Quand les catastrophes saisissent la mémoire

Comment les collectivités humaines appréhendent-elles les risques et les menaces qui pèsent sur elles ? Comment réagissent-elles aux catastrophes naturelles, sanitaires ou industrielles qui périodiquement les frappent ? Ces questions ont été examinées au cours d’une journée d’étude à l’EHESS le 3 avril dernier. On sait que l’être humain se satisfait difficilement du probabilisme des experts scientifiques. En cas d’événements graves et inopinés – passé un premier moment de sidération –, le besoin d’interpréter les faits déclenche spéculations et tentatives de rationalisation. Or il semble que cette activité puise plus souvent dans la mémoire collective que dans l’imaginaire.
Ainsi, Vanessa Manceron (CNRS), à propos d’une alerte à la grippe aviaire déclenchée dans la région des Dombes en 2006, a pu en faire le constat.

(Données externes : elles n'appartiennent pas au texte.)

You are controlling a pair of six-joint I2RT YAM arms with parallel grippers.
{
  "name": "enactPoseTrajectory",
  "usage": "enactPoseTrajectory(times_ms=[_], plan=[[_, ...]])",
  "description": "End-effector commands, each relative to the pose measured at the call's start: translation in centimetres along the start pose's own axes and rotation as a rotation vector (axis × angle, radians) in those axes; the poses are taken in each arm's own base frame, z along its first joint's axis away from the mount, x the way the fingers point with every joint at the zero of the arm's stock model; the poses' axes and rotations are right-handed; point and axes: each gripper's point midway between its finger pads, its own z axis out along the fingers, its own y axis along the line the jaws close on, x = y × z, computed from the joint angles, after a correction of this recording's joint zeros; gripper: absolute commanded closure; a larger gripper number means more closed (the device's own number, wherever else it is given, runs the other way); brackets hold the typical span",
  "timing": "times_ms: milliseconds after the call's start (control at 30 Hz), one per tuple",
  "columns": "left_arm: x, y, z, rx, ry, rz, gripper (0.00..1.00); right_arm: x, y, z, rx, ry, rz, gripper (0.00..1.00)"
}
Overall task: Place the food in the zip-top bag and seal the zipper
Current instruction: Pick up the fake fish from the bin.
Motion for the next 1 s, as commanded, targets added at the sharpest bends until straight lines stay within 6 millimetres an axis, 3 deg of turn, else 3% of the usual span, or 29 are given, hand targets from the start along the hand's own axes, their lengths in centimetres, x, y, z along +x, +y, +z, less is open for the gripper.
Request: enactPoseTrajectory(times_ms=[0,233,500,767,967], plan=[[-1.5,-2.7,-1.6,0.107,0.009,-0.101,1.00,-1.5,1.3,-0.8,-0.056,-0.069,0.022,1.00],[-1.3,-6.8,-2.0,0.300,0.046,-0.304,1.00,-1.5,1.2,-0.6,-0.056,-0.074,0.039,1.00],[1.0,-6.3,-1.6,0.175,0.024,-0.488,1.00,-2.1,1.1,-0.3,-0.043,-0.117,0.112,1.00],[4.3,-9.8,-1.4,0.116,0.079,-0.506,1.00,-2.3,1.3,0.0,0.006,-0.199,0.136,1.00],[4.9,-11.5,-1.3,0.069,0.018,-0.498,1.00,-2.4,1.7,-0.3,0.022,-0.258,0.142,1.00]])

Dans ce cas, le risque était un virus invisible venant du ciel, potentiellement véhiculé par les oiseaux migrateurs séjournant dans la zone. En fait, les seules conséquences observables étaient d’origine humaine : interventions de gendarmes, limitation d’accès aux zones humides, mesures de contrôle, interdiction du commerce des volailles d’élevage et de leurs sous-produits, rupture de la vie sociale. Le souvenir est revenu aux habitants de la période de l’occupation allemande, avec ses barrages sur les routes. Le tout fut interprété comme une prise de pouvoir des citadins sur les paysans, en même temps qu’une vengeance de la nature sauvage contre les agriculteurs. Pour les ruraux, la pandémie virtuelle semblait une alliée providentielle du complot écologiste globalement ourdi contre eux.
Véronique Rochais, doctorante en ethnologie, a quant à elle étudié les réactions suscitées par le crash aéronautique du 16 août 2005 à Panama, qui fit 160 morts, presque tous martiniquais. Les cérémonies consécutives débouchèrent sur une sorte de deuil national. L’œcuménisme religieux, le rappel de l’esclavage, l’évocation des racines africaines participèrent d’une célébration rituelle grandiose, inscrivant cet événement accidentel dans une longue lignée de malheurs et de persécutions : l’explosion de la montagne Pelée, la traite atlantique, jusqu’à la malédiction de Cham, sous laquelle le destin martiniquais se retrouvait donc placé.
Ainsi, sur le modèle de ce qu’écrivait Éric Fassin de la maladie, dans ces deux cas, les catastrophes n’inventent pas : elles révèlent ce qui était déjà là.

Cécile Quesada, Violaine Girard, Sandrine Revet et al., « Catastrophes et risques : regards anthropologiques », journée d’étude, EHESS, Paris, le 3 avril 2008.